What needs to be done: In the entries below, find every line with the string "sheet" and copy it.
-- Source material follows --
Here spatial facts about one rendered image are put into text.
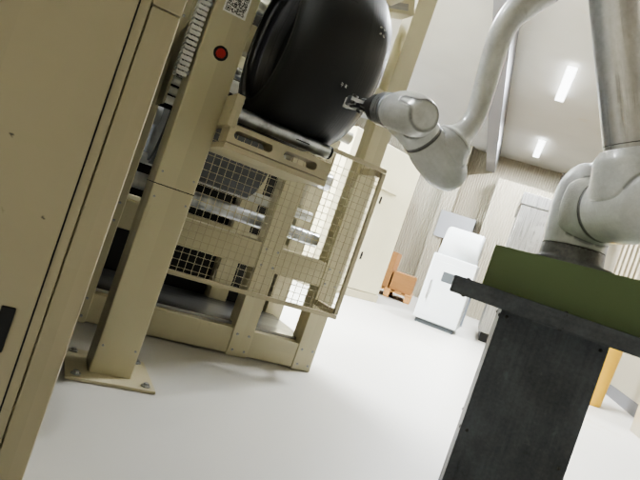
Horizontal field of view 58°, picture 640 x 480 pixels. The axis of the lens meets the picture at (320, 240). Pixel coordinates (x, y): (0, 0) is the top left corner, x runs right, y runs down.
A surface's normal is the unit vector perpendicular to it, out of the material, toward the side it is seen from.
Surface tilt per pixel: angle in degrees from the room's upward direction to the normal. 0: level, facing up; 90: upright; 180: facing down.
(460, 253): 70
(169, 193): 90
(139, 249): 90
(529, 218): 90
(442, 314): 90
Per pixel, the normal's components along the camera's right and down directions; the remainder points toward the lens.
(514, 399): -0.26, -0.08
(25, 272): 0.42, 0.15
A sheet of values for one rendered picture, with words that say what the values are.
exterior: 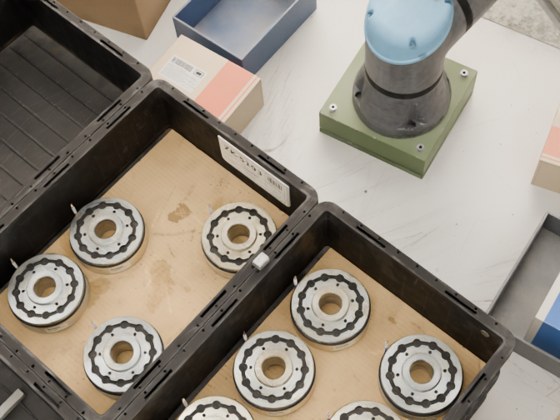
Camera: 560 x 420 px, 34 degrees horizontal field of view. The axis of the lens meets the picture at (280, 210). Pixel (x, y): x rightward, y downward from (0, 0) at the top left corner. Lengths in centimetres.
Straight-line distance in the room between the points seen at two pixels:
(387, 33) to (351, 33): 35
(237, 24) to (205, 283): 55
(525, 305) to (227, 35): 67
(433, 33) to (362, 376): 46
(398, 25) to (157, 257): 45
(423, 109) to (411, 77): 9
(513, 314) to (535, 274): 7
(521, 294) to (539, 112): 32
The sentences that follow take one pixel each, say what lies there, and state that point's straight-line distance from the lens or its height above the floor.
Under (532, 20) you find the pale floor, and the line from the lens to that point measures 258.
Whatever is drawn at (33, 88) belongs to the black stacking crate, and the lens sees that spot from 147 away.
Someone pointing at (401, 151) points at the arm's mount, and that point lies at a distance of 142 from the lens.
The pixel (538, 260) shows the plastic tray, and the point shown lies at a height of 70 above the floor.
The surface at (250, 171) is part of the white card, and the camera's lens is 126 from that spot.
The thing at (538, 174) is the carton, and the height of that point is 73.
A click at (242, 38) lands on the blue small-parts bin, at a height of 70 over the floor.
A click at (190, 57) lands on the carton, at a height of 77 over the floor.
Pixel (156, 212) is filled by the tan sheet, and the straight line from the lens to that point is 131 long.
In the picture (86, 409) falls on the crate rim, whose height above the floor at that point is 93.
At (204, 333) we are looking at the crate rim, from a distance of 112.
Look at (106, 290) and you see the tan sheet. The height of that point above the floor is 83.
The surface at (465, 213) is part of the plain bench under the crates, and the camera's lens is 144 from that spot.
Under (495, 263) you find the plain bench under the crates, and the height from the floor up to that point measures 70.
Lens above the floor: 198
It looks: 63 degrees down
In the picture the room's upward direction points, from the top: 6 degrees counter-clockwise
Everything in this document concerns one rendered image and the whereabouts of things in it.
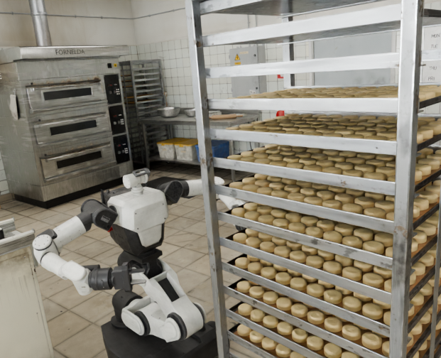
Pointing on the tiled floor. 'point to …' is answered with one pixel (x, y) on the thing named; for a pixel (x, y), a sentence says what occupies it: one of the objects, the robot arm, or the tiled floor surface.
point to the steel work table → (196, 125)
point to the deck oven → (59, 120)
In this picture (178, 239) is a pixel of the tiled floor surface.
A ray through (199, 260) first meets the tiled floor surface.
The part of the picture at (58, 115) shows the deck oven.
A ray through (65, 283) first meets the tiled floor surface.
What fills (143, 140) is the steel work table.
-- Source material concluded --
Solution:
A sheet of values for one rendered picture, with words that say what the values are.
Pixel (156, 212) is filled by the tan sheet, and the straight line from the lens to that point is 131 long.
Look at (106, 290) and you see the tan sheet. The height of that point above the floor is 83.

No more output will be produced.